Arguvan’da türkü demek, sadece müzik değil, Arguvanlının kendini ifade etme şekli, yaşamın kendisidir. Arguvan’ın sesi kulağa değil, kalbe işler, o yüzden bu topraklarda konuşmaktan daha çok türkü yakılmış, türkü söylenmiştir. Hele de sözün yetmediği yerlerde türkünün dili çare olmuştur.
Çok da süsü olmayan bir dildir, Arguvan Türküsünün dili. Ne yapmacık bir duygusallık, ne de fazlalık barındırır sözlerinde. Yaşamın ve ölümün kendisi kadar gerçektir anlatılanlar. İşte bu yüzden Arguvan Türküleri kolay unutulmaz, saplanır kalır bir ok gibi yüreğimizde. Hepsi başka bir sevdayı, başka bir insan hikâyesini saklar kuytu derinliklerinde.
Gurbete düşmüş bir yürek, bir ağacın gölgesi, dağ başında kalmış bir garip mezar taşı, unutulmuş, viran olmuş haneler. Her biri bir türküye dönüşmüştür Arguvan’da. Derdin, kederin, acının, sevincin ve sevdanın türkülerle harmanlandığı yer olmuştur. Ve belki de bu yüzden Arguvan’ın sesi, sınırlarını çoktan aşmıştır. Bu kültürün mimarları da, toprağa karışmış onca hikâyeyi sessizce anlatan, sazı omuzunda, sözünü yük gibi sırtında gezdiren, isimleri mazide saklı ozanların yüreği olmuştur her daim.
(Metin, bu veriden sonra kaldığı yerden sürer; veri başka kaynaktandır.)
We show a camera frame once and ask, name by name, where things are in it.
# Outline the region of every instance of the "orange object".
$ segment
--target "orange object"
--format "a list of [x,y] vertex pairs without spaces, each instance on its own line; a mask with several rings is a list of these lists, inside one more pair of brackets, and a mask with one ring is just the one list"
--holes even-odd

Ozanlık, Arguvan’da bir meslek değil, bir yaşam biçimidir. Ozan olmak için yalnızca saz çalmak, güzel söylemek yetmez, yaşamak, hissetmek, acıyı yoğurmak gerekir. Ozan, ancak bu şekilde sevdanın, hasretin, acının, yokluğun ve umudun sesini taşır, halkın vicdanı, türkü dilinin sözcüsü olur.
Ancak, kimi unutulmuş, kimisinden de geriye türküsünün son dörtlüğündeki isminden başka bir şeyi kalmamış bu türkü ustalarının. Çok azı sesiyle, yüzüyle tutunmayı başarabilmiş zamana. Keşke onların isimleri bugünlere taşınabilse, koca yürekli bu ustaların hakları teslim edilebilseydi.
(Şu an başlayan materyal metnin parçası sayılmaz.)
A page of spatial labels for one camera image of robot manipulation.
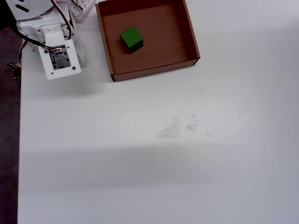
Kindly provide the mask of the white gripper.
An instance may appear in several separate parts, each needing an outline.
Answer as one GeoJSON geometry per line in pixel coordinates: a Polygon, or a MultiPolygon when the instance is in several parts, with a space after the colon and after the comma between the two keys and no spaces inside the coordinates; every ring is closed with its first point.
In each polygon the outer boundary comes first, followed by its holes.
{"type": "Polygon", "coordinates": [[[75,29],[62,19],[38,19],[20,21],[18,30],[26,37],[43,44],[49,49],[66,46],[68,49],[75,48],[80,67],[86,66],[86,50],[80,38],[73,38],[75,29]]]}

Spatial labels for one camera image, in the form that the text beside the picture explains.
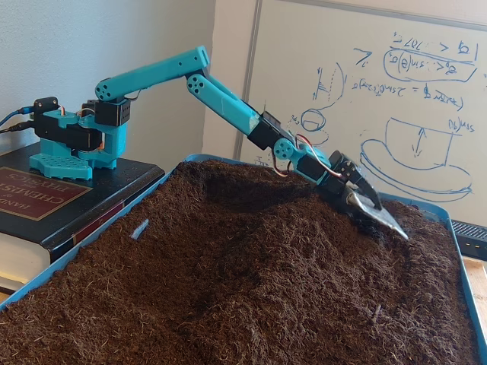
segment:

Geçmişin bilinmezliği içinde kaybolan türkü ustalarını saygı ile anarken, yıllardır bu toprakların ruhunu taşıyan, türküleriyle, deyişleriyle kalbimize dokunan, bunu yaparken de devasa bir kültürü ve toplumsal hafızayı yaşatan, sazıyla sözüyle bu toprakların sembolü olmuş bu ustaları, gönül tahtınıza misafir etmeye çalışacağım bu yazımda.

Arguvan’da ozan olmak, yazgıyı yazıya dökmek demektir. Hayatı bir dörtlüğe sığdırabilmek, sevdayı ve öfkeyi aynı tele vurabilmektir. Yüzyılların birikimini, kültür süzgecinden geçirerek dil ile söz ile saz ile ezgiye, türküye başka bir ifadeyle sonsuzluğa dönüştürmektir.
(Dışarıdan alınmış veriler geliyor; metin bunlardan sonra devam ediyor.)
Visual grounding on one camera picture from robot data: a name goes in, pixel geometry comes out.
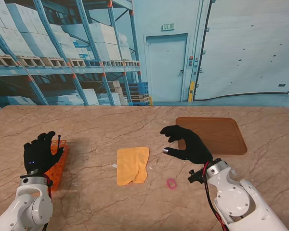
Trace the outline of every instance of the brown tray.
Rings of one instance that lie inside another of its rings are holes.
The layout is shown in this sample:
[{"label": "brown tray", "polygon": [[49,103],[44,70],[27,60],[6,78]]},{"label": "brown tray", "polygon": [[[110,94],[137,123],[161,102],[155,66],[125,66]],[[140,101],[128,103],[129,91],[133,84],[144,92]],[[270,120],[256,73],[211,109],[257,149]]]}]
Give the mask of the brown tray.
[{"label": "brown tray", "polygon": [[[195,132],[213,155],[244,155],[247,152],[240,129],[231,118],[179,117],[176,124]],[[185,149],[184,140],[178,142]]]}]

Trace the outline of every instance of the beige marble tabletop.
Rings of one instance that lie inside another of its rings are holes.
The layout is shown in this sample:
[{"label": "beige marble tabletop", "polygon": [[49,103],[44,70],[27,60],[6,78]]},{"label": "beige marble tabletop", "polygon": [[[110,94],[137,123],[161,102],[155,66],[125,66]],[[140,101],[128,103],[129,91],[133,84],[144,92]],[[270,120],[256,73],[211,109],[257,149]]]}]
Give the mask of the beige marble tabletop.
[{"label": "beige marble tabletop", "polygon": [[[248,152],[223,159],[289,229],[289,109],[283,107],[7,106],[0,112],[0,214],[25,174],[23,144],[54,130],[71,150],[48,231],[220,231],[204,186],[187,180],[201,165],[162,153],[168,138],[159,131],[180,116],[236,120]],[[150,148],[143,184],[116,184],[112,164],[127,147]],[[167,188],[168,178],[176,180],[175,190]],[[210,193],[215,198],[214,187]]]}]

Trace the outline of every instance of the printed wall mural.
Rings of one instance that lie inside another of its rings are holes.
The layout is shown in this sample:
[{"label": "printed wall mural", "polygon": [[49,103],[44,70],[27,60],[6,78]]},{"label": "printed wall mural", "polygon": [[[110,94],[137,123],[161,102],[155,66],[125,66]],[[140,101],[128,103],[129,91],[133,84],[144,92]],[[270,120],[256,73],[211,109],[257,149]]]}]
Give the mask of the printed wall mural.
[{"label": "printed wall mural", "polygon": [[0,0],[0,107],[289,94],[289,0]]}]

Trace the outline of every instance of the yellow cloth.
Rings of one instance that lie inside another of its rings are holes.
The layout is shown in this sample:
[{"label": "yellow cloth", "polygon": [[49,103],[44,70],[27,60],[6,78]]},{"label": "yellow cloth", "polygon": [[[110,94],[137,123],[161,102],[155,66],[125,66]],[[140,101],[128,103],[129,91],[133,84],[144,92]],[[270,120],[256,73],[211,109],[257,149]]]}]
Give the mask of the yellow cloth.
[{"label": "yellow cloth", "polygon": [[125,148],[117,152],[117,184],[125,185],[144,183],[148,174],[146,164],[149,159],[149,148]]}]

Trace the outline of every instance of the black robotic glove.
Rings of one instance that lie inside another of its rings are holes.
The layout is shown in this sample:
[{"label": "black robotic glove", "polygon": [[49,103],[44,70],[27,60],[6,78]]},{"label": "black robotic glove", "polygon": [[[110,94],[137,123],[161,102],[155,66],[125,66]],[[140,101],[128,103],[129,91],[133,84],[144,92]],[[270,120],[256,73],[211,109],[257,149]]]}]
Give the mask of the black robotic glove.
[{"label": "black robotic glove", "polygon": [[28,175],[41,175],[60,160],[63,148],[60,148],[55,155],[51,152],[52,138],[55,134],[54,131],[42,133],[37,140],[24,145],[25,169]]},{"label": "black robotic glove", "polygon": [[160,133],[170,137],[169,143],[183,139],[186,144],[185,150],[164,148],[163,152],[165,154],[172,155],[181,160],[189,160],[194,164],[205,164],[213,160],[210,151],[204,145],[201,138],[193,131],[182,128],[179,125],[173,125],[164,127]]}]
Onlar, kelimeleri yüreklerinden geçirmeden dillerine düşürmezler. Gönüllerinde biriktirdiklerini notalara dönüştürerek savururlar önümüze ve Arguvan Türkülerinin eşsiz gücü ile parlatırlar yüreğimizi. Sarı bir deniz gibi uzayıp giden Arguvan bozkırının sesi, her biri ayrı yaraya merhem, bir başka hasrete dermandır.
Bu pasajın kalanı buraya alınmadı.